和容看一眼曲景明:“以後不要跟你陈婆婆出去乱逛。”
曲景明低着头,很为难,于是装聋作哑。关于和容这个弟弟的来龙去脉,他已经颇有心得,而且难得和陈老太有一样的看法,只是不好说出来。
他一贯对不健康的家庭关系敏感,人不大,心眼还挺复杂,陈老大这大半个月的唠叨中没少提起前夫,顺便问候其全家,其後来的妻子和儿子更是首当其冲被她翻来覆去变着花样酸。这一切都被曲景明收进了耳朵里,粗粗过滤,留下主要信息。
和容的弟弟和春,比和容小二十岁,正是这个弟弟呱呱落地的时候,和大佬一狠心一跺脚跟陈老太办了离婚手续,堂堂正正把自己养了多年的小情儿扶了正。如今和春八岁,刚上小学二年级。陈老太平日吃饱没事干,最大的爱好之一就是溜达到人家学校去,看看小孩儿又犯什麽事儿了,最好是当衆打架之类的。每每喜逢此等大场面,必要回来跟和容兴致盎然地描绘一番,表达对这个孩子长成废物的真诚祝愿。
而据曲景明今天亲眼所见,那家夥的确是个恶霸,长得胖而壮,打架没一点技术含量,全靠一身膘压制对手,远看,是个蠢货无误。
眼下陈老太如常用五分钟在背後数落了人家一顿,照例,这时候她就该分出点精力先把饭吃完了,不料她今天却另辟蹊径,嘴巴停顿的片刻里,目光一扫,落在曲景明身上,用筷子指着他。

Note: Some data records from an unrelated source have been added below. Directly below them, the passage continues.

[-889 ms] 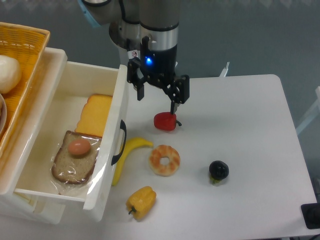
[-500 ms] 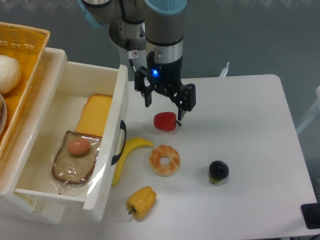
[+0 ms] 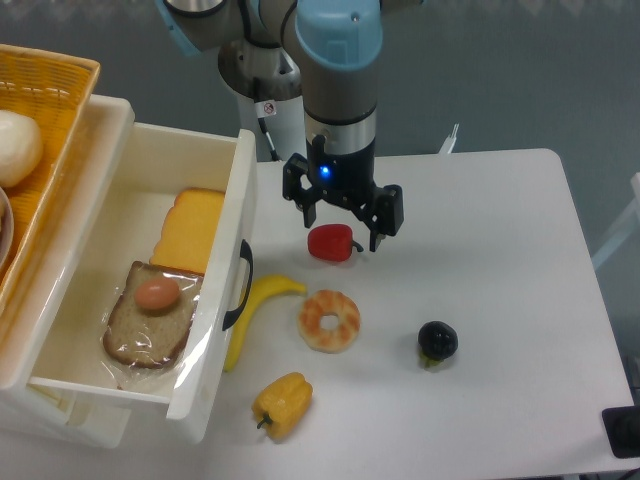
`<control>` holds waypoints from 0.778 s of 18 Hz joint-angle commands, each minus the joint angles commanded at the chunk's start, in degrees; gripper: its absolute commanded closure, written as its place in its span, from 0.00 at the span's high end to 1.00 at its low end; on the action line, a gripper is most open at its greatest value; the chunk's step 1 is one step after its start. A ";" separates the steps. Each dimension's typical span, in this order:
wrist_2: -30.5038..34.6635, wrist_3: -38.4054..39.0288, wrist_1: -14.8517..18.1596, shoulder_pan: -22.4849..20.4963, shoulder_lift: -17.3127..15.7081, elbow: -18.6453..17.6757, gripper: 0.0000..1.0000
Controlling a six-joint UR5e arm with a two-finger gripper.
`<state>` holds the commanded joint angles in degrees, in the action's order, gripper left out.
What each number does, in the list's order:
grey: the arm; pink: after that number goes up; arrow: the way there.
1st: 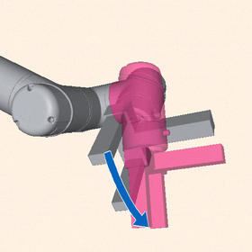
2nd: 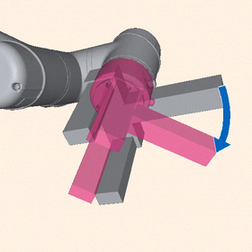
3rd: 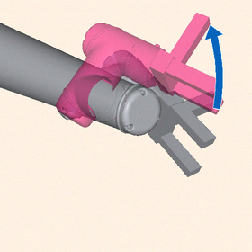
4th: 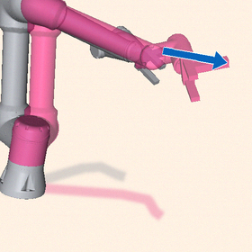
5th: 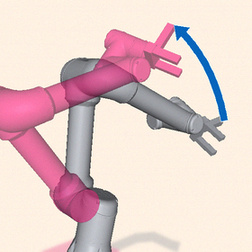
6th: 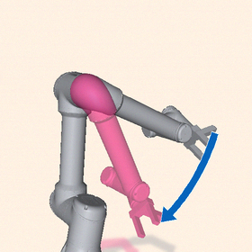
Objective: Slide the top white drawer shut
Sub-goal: 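Move the gripper down and toward the open white drawer's front panel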
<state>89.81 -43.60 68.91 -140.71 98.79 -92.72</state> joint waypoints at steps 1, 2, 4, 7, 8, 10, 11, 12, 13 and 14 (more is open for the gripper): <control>1.49 0.44 0.00 0.00 0.35 0.09 1.00; 2.64 0.62 0.00 0.09 0.88 0.17 1.00; 3.96 1.24 -0.26 0.09 2.46 0.35 1.00; 3.97 8.33 -0.53 0.26 4.04 0.53 1.00; 3.97 9.58 -0.70 0.26 4.66 0.53 1.00; 3.97 10.20 -1.40 0.35 5.80 0.62 1.00; 3.97 10.21 -1.84 0.44 6.33 0.62 1.00; 3.79 10.21 -2.02 0.44 7.03 0.96 1.00; 3.53 10.21 -2.11 0.79 7.90 1.58 1.00; 3.01 10.12 -2.11 1.31 8.70 2.28 1.00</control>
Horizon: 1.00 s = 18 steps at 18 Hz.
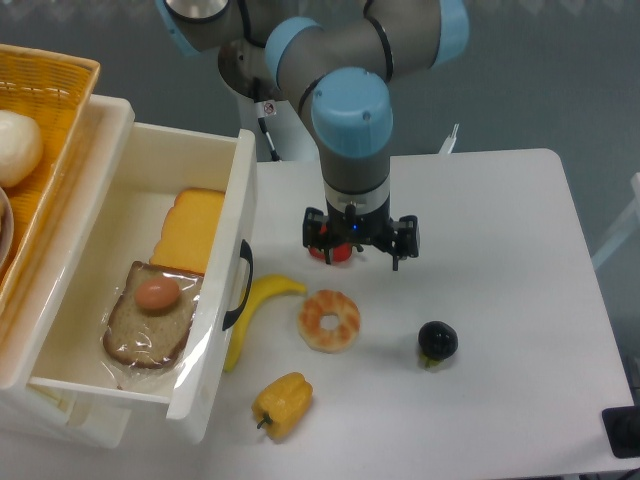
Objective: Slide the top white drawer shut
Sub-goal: 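Move the gripper down and toward the open white drawer's front panel, then push the drawer front with the gripper side to slide it inward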
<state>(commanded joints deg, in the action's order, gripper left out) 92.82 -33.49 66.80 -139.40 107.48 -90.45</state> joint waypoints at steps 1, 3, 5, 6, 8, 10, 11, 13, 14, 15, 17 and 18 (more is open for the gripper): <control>-0.18 0.00 0.00 0.27 0.79 0.36 1.00; -0.62 0.09 0.00 0.44 2.37 0.36 1.00; -2.19 1.31 0.00 0.88 3.34 0.71 1.00; -3.94 2.01 0.00 0.71 3.61 0.71 1.00; -6.85 2.37 0.09 0.53 4.75 0.54 1.00; -7.39 3.07 0.09 0.53 5.72 0.71 1.00; -8.43 3.42 0.09 0.53 5.98 0.80 1.00; -11.33 3.69 0.09 0.45 6.25 0.80 1.00; -11.87 3.78 0.17 0.36 6.25 0.80 1.00; -12.22 3.78 0.26 0.01 6.25 0.80 1.00; -13.27 3.95 0.44 0.01 6.34 0.71 1.00; -13.71 4.39 0.44 0.09 6.34 0.71 1.00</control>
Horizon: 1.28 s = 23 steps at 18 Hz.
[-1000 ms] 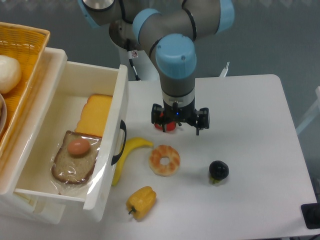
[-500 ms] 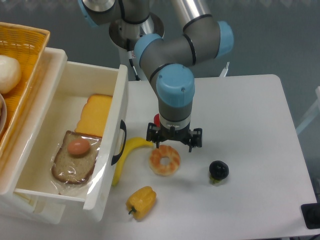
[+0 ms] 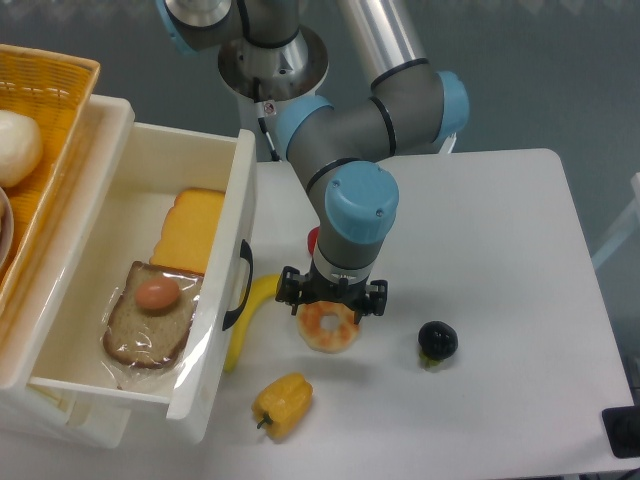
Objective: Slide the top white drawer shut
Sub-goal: 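Push the drawer front with the gripper side to slide it inward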
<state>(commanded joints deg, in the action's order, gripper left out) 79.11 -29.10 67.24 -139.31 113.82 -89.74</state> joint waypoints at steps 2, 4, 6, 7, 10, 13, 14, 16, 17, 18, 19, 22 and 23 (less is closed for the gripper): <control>-0.53 0.18 0.09 0.00 0.00 -0.09 1.00; -1.67 0.18 0.09 0.09 0.00 -0.35 1.00; -2.46 0.18 0.18 0.18 0.00 -0.44 1.00; -2.55 0.18 0.18 0.26 -0.09 -0.53 1.00; -2.64 0.18 0.18 0.44 -0.09 -0.62 1.00; -3.61 0.00 0.18 0.44 -0.09 -0.62 1.00; -3.69 0.00 0.18 0.44 -0.09 -0.62 1.00; -3.70 0.00 0.18 0.70 -0.18 -0.62 1.00; -3.61 0.00 0.18 0.97 -0.18 -0.62 1.00; -3.69 0.00 0.18 0.97 -0.18 -0.62 1.00; -3.70 0.00 0.18 0.97 -0.18 -0.62 1.00; -3.70 0.09 0.26 1.14 -0.35 -0.62 1.00; -3.70 0.09 0.26 1.14 -0.35 -0.70 1.00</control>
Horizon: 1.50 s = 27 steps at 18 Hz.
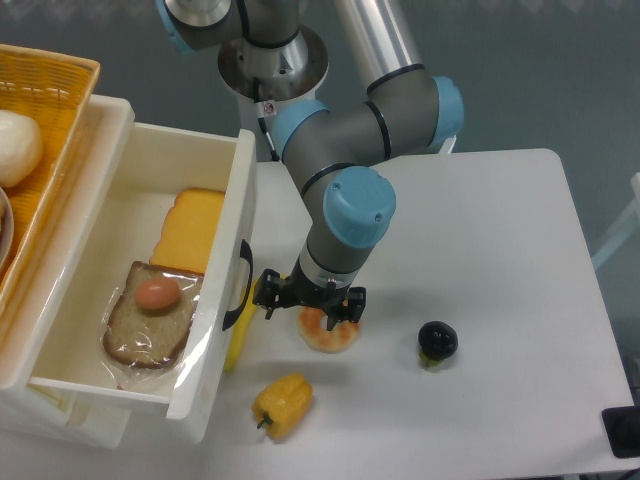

“你啊你,你可不能跟这种人学,不然我们全家都丢人!”
第一次以为自己和老太站了同一正营,却猝不及防无辜被点名的曲景明:“……”
和容再次看不下去了,竟肯擡眼看看她妈,十分严肃地开口道:“妈,我认真跟您说一遍,就一遍,我收了曲景明,以後他就跟我儿子没两样,你要骂他训他打他,都得过我这一关。”
闻言,陈老太好像听了个天大的笑话似的,筷子掉了一根,放着半碗还没下肚的饭,捂着肚子哈哈笑。她那一贯不友善的声音在这种笑里更加显得阴诡,入耳极其不舒服。曲景明原本已经习惯她了,这下又有点发怵,下意识往和容身边躲了躲。
和容注意到了,但没说什麽,给他夹了一块肉,权作安慰。
陈老太充满讽刺地笑完了,反而也没再继续单口相声,闷闷地把自己那碗饭吃了,只是饭後什麽也不收拾,拎起自己装零钱的小手袋就摔门出去了,老门发出一声“砰——啪”的惨叫,听得曲景明忧心忡忡,非常担心那门的寿命。
大概是因为陈老太提起了学校,和容突然想起来,曲景明也是该上学的。
于是第二天就跟孩子提起这事,问他上到什麽班了。曲景明过去上学也断断续续,什麽班都念过了,她又打电话问了些朋友,得出这孩子应该可以九月直接入学一年级的结论。于是到九月,曲景明六岁过大半,勉勉强强算是符合年龄规定,走点关系,便顺利进入彷城最好的小学,也就是恶霸和春的学校。
他本与和春毫无交集,也没有恩怨,同一个学校而已,并没放在心上。哪知道入学不久,那脑残恶霸就自己找上门来。